A little over a week ago it was announced that a DLC package entitled “Initiation” was already in the works. The gist of Initiation is that you’ll play through Bruce Wayne’s pre-Batman ninja days. Anyone who has seen Batman Begins knows that Bruce embraced his physical skills and abilities through ninja training. The Initiation DLC won’t deal with Ra’s al Ghul or the League of Shadows, but it will provide some nifty narrative backstory… For a fee, of course.
Obviously, DLC and bonus charges are nothing new, but it’s ridiculous that Origins’ producer is touting upcoming DLC when the game itself hasn’t hit a store shelf yet.
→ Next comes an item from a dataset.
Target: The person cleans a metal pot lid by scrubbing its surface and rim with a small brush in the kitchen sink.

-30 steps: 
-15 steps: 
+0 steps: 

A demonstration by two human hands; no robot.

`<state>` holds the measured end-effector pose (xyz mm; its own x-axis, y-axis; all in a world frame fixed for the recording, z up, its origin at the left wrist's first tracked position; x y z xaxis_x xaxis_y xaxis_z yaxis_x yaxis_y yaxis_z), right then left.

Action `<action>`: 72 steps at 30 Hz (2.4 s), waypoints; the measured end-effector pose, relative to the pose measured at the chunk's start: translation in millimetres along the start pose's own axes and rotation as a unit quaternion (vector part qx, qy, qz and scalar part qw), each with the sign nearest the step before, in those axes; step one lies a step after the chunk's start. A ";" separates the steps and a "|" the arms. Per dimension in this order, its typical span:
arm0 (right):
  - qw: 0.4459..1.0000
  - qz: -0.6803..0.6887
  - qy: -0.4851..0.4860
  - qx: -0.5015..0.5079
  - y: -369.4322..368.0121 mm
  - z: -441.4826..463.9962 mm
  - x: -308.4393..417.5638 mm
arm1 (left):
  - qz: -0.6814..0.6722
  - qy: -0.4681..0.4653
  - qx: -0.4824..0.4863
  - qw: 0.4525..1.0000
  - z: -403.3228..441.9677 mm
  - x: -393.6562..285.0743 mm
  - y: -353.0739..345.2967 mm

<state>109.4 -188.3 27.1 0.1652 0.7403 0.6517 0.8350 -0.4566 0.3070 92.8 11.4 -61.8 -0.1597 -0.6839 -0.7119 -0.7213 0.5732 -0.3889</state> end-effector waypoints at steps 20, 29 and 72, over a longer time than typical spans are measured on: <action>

And don’t give me that “Just buy a Season Pass” nonsense either. The issue here is that game companies have abused a system that was meant to benefit gamers. We welcomed the idea of downloading updates to fix a bug or two. We loved the idea of having access to bonus content; even when companies slapped a price tag on it, we welcomed having the option.
But now, I feel that new releases aren’t games anymore. They’re subscriptions. And the $60 that loyal fans lay on the sales counter is just the start.
I’m on the fence about buying Arkham Origins this year. I’d love to play the game, but spending $60 on it seems wasteful and foolish, especially when (Spoiler alert!) the inevitable Game of the Year Edition is due in 2014. And once the GOTY version hits the market, it’s price will plummet, just like Arkham City’s GOTY edition, which can be had on Amazon for fifteen bucks.